At the center of the recent developments in NLP is the transformer architecture. The BERT (Bidirectional Encoder Representations from Transformers) paper published in late 2018 has spurred a wave of transformer-based and pre-train-and-fine-tuning NLP techniques, such as XLNet, RoBERTa, among others. These new techniques have set the new state-of-the-art (SOTA) performance in many NLP tasks. In this tutorial, we will have a close study of these transformer-based approaches and apply them in a few standard NLP tasks and across multiple languages. We will use the open source repository (https://github.com/microsoft/nlp) to illustrate the use of transformers across different scenarios and languages. Special attention will be paid to applying these advances to non-English (and non left-to-right) languages.

[T6] Advances in Debating Technologies: Building AI That Can Debate Humans

Roy Bar-Haim, Yonatan Bilu, Liat Ein-Dor and Noam Slonim

Argumentation and debating are fundamental capabilities of human intelligence. They are essential for a wide range of everyday activities that involve reasoning, decision making or persuasion. Debating Technologies are defined as ``computational technologies developed directly to enhance, support, and engage with human debating’’ (Gurevych et al., 2016). A recent milestone in this field is Project Debater, the first demonstration of a live competitive debate between an AI system and a human debate champion. Project Debater is an IBM Research AI’s grand challenge, developed for over six years by a large team of NLP and ML researchers and engineers, and was demonstrated in February 2019, attracting massive media coverage. This significant research effort has resulted in nearly 40 scientific papers and many datasets.

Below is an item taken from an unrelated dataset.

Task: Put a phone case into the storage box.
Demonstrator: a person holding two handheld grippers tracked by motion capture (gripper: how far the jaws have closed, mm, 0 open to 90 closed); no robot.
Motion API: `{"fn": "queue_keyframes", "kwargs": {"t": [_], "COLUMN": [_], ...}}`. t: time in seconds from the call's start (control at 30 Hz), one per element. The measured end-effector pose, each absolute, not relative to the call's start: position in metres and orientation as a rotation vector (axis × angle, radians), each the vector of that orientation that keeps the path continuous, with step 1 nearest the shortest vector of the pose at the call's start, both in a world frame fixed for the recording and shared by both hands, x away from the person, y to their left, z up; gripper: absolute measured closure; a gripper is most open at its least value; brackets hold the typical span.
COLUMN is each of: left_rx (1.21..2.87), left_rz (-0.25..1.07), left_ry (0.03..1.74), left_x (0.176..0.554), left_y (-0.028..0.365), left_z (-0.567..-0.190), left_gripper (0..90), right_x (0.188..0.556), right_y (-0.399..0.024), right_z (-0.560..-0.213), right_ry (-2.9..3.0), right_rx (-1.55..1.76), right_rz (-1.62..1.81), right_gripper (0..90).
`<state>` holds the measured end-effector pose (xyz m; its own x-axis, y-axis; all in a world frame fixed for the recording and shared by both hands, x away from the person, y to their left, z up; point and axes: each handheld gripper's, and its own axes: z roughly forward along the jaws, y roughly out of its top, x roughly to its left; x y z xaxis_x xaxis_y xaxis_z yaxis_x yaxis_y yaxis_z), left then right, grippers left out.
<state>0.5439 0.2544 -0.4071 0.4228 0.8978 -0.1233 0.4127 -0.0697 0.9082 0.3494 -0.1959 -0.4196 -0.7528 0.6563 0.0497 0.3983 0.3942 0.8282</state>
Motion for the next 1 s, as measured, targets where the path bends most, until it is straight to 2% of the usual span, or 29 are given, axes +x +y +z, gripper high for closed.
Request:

In the proposed tutorial, we aim to answer the question: ``what does it take to build a system that can debate humans’’? Our main focus is on the scientific problems that such system must tackle. Some of these intriguing problems include argument retrieval for a given debate topic, argument quality assessment and stance classification, identifying relevant principled arguments to be used in conjunction with corpus-mined arguments, organizing the arguments into a compelling narrative, recognizing the arguments made by the human opponent and making a rebuttal. For each of these problems we will present relevant scientific work from various research groups as well as our own.

A complementary goal of the tutorial is to provide a holistic view of a debating system. Such a view is largely missing in the academic literature, where each paper typically addresses a specific problem in isolation. We present a complete pipeline of a debating system, and discuss the information flow and the interaction between the various components. We will also share our experience and lessons learned from developing such a complex, large scale NLP system. Finally, the tutorial will discuss practical applications and future challenges of debating technologies.